## What is required:
From the listing below, copy only the lines from the line that contains "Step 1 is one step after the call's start" to the line that contains "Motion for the", counting those two lines as part of the copy.

________________________

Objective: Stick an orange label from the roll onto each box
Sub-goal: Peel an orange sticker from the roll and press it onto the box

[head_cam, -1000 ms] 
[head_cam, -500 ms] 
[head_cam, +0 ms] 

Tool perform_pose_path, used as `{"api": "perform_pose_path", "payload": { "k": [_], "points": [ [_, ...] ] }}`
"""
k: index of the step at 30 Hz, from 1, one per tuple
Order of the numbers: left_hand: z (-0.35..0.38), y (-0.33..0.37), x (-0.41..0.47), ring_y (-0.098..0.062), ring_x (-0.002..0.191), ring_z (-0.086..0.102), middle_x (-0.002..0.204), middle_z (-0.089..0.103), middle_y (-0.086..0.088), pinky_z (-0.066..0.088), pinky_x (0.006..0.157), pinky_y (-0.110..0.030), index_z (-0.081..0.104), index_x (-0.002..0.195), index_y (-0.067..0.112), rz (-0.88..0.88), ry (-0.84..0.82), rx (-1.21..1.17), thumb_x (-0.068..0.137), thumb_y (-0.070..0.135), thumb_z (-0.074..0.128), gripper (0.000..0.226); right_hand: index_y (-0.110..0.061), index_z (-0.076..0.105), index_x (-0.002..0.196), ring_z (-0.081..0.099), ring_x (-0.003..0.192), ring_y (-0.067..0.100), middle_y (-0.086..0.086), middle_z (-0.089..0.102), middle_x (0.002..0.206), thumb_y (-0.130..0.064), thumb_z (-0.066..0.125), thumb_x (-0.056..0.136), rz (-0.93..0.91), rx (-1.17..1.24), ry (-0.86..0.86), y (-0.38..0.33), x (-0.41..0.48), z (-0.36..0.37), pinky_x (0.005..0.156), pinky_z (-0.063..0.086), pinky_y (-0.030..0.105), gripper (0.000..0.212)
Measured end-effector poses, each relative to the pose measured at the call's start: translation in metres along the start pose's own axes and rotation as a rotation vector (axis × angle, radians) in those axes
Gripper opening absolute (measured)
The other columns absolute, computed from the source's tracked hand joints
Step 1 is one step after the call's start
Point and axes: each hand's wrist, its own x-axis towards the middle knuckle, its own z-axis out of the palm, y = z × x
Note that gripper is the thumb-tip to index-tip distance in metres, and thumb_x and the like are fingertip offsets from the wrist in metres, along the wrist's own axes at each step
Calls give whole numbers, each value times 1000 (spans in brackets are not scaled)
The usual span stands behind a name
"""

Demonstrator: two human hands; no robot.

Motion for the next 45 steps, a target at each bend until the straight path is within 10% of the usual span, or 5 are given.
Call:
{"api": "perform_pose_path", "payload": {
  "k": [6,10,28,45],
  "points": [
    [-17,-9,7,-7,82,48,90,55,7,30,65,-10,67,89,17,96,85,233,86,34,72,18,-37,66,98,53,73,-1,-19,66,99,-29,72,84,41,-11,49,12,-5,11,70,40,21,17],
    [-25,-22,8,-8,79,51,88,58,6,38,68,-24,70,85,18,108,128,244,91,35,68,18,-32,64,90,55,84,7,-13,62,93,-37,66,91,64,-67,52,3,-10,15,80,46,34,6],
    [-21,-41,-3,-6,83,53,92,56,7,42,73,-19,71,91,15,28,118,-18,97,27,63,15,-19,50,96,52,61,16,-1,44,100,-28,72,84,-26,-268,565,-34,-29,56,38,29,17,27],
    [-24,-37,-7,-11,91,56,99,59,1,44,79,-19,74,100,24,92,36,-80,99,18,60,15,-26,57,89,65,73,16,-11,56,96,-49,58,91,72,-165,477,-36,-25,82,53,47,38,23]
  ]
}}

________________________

## Output for this task:
Step 1 is one step after the call's start
Point and axes: each hand's wrist, its own x-axis towards the middle knuckle, its own z-axis out of the palm, y = z × x
Note that gripper is the thumb-tip to index-tip distance in metres, and thumb_x and the like are fingertip offsets from the wrist in metres, along the wrist's own axes at each step
Calls give whole numbers, each value times 1000 (spans in brackets are not scaled)
The usual span stands behind a name
"""

Demonstrator: two human hands; no robot.

Motion for the next 45 steps, a target at each bend until the straight path is within 10% of the usual span, or 5 are given.

The response to this exercise is now complete.